Reproduce verbatim all of the data given below, but do not carry over the images.

────────────────────

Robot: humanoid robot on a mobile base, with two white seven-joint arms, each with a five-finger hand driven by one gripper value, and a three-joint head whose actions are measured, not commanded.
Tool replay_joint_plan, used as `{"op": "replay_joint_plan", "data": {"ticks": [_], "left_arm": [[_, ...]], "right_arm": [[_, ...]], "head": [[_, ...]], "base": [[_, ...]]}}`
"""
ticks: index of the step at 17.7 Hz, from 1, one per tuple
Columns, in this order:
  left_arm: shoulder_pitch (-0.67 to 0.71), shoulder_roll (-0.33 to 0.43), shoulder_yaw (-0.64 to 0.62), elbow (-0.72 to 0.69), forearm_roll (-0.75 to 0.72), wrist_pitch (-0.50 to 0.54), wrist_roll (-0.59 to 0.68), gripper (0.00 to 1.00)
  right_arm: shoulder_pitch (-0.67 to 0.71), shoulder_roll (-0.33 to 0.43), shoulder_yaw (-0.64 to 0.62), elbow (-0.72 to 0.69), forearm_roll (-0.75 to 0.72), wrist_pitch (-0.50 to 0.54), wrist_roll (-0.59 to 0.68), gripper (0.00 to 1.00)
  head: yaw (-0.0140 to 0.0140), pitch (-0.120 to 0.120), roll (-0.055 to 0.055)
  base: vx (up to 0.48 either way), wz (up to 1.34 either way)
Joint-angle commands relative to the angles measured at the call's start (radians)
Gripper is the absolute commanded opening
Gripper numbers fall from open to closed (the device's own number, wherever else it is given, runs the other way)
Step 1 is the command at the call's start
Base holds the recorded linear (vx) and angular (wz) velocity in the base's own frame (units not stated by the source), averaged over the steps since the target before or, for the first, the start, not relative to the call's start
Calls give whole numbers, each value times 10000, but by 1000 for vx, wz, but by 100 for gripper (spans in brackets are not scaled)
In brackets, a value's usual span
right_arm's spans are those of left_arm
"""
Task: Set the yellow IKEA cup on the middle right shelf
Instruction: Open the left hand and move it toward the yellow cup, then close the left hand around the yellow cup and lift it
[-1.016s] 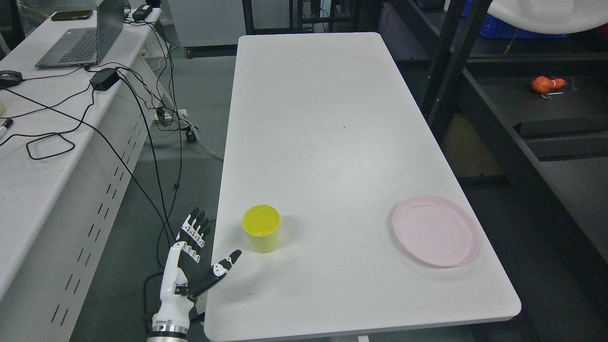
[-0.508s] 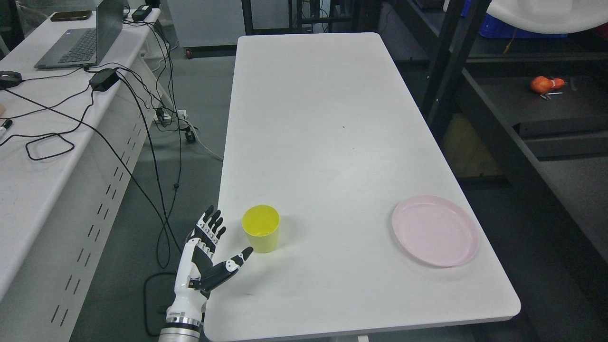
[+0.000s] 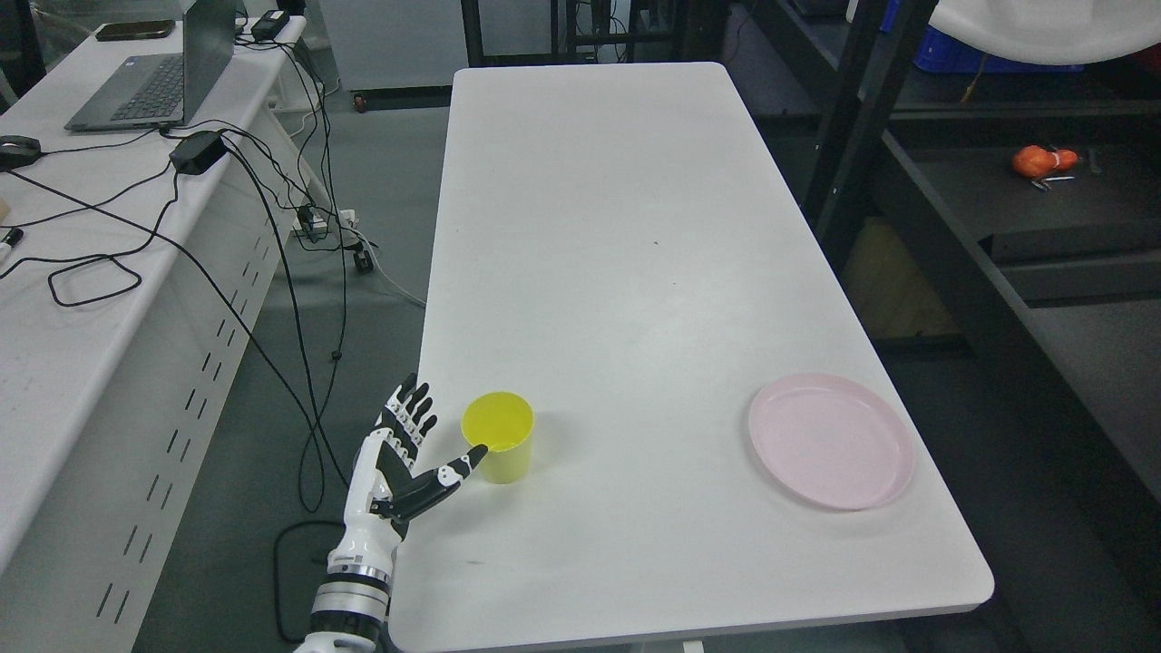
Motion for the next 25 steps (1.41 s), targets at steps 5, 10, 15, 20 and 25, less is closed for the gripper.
{"op": "replay_joint_plan", "data": {"ticks": [5,10,15,20,25], "left_arm": [[-719,175,-1050,609,-16,-8,-898,98],[-934,175,-1296,1221,-93,8,-898,98],[-1209,175,-1342,1820,-93,8,-913,99],[-1578,175,-1358,2204,-292,8,-959,99],[-1625,175,-1480,2357,-307,8,-1420,99]], "right_arm": [[137,-175,169,0,-245,7,-7,99],[137,-175,169,0,-245,7,-7,99],[137,-175,169,0,-245,7,-7,99],[137,-175,169,0,-245,7,-7,99],[137,-175,169,0,-245,7,-7,99]], "head": [[0,0,0],[0,0,0],[0,0,0],[0,0,0],[0,0,0]], "base": [[0,0],[0,0],[0,0],[0,0],[0,0]]}}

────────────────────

**Solution to this exercise**:
Robot: humanoid robot on a mobile base, with two white seven-joint arms, each with a five-finger hand driven by one gripper value, and a three-joint head whose actions are measured, not commanded.
Tool replay_joint_plan, used as `{"op": "replay_joint_plan", "data": {"ticks": [_], "left_arm": [[_, ...]], "right_arm": [[_, ...]], "head": [[_, ...]], "base": [[_, ...]]}}`
"""
ticks: index of the step at 17.7 Hz, from 1, one per tuple
Columns, in this order:
  left_arm: shoulder_pitch (-0.67 to 0.71), shoulder_roll (-0.33 to 0.43), shoulder_yaw (-0.64 to 0.62), elbow (-0.72 to 0.69), forearm_roll (-0.75 to 0.72), wrist_pitch (-0.50 to 0.54), wrist_roll (-0.59 to 0.68), gripper (0.00 to 1.00)
  right_arm: shoulder_pitch (-0.67 to 0.71), shoulder_roll (-0.33 to 0.43), shoulder_yaw (-0.64 to 0.62), elbow (-0.72 to 0.69), forearm_roll (-0.75 to 0.72), wrist_pitch (-0.50 to 0.54), wrist_roll (-0.59 to 0.68), gripper (0.00 to 1.00)
  head: yaw (-0.0140 to 0.0140), pitch (-0.120 to 0.120), roll (-0.055 to 0.055)
  base: vx (up to 0.48 either way), wz (up to 1.34 either way)
Joint-angle commands relative to the angles measured at the call's start (radians)
Gripper is the absolute commanded opening
Gripper numbers fall from open to closed (the device's own number, wherever else it is given, runs the other way)
Step 1 is the command at the call's start
Base holds the recorded linear (vx) and angular (wz) velocity in the base's own frame (units not stated by the source), averaged over the steps since the target before or, for the first, the start, not relative to the call's start
Calls give whole numbers, each value times 10000, but by 1000 for vx, wz, but by 100 for gripper (spans in brackets are not scaled)
In brackets, a value's usual span
right_arm's spans are those of left_arm
"""
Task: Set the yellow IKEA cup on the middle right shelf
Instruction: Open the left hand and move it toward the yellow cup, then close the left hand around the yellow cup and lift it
[-1.016s] 
[-0.508s] 
[+0.000s] 
Motion for the next 25 steps (1.41 s), targets at steps 5, 10, 15, 20 and 25, less is closed for the gripper.
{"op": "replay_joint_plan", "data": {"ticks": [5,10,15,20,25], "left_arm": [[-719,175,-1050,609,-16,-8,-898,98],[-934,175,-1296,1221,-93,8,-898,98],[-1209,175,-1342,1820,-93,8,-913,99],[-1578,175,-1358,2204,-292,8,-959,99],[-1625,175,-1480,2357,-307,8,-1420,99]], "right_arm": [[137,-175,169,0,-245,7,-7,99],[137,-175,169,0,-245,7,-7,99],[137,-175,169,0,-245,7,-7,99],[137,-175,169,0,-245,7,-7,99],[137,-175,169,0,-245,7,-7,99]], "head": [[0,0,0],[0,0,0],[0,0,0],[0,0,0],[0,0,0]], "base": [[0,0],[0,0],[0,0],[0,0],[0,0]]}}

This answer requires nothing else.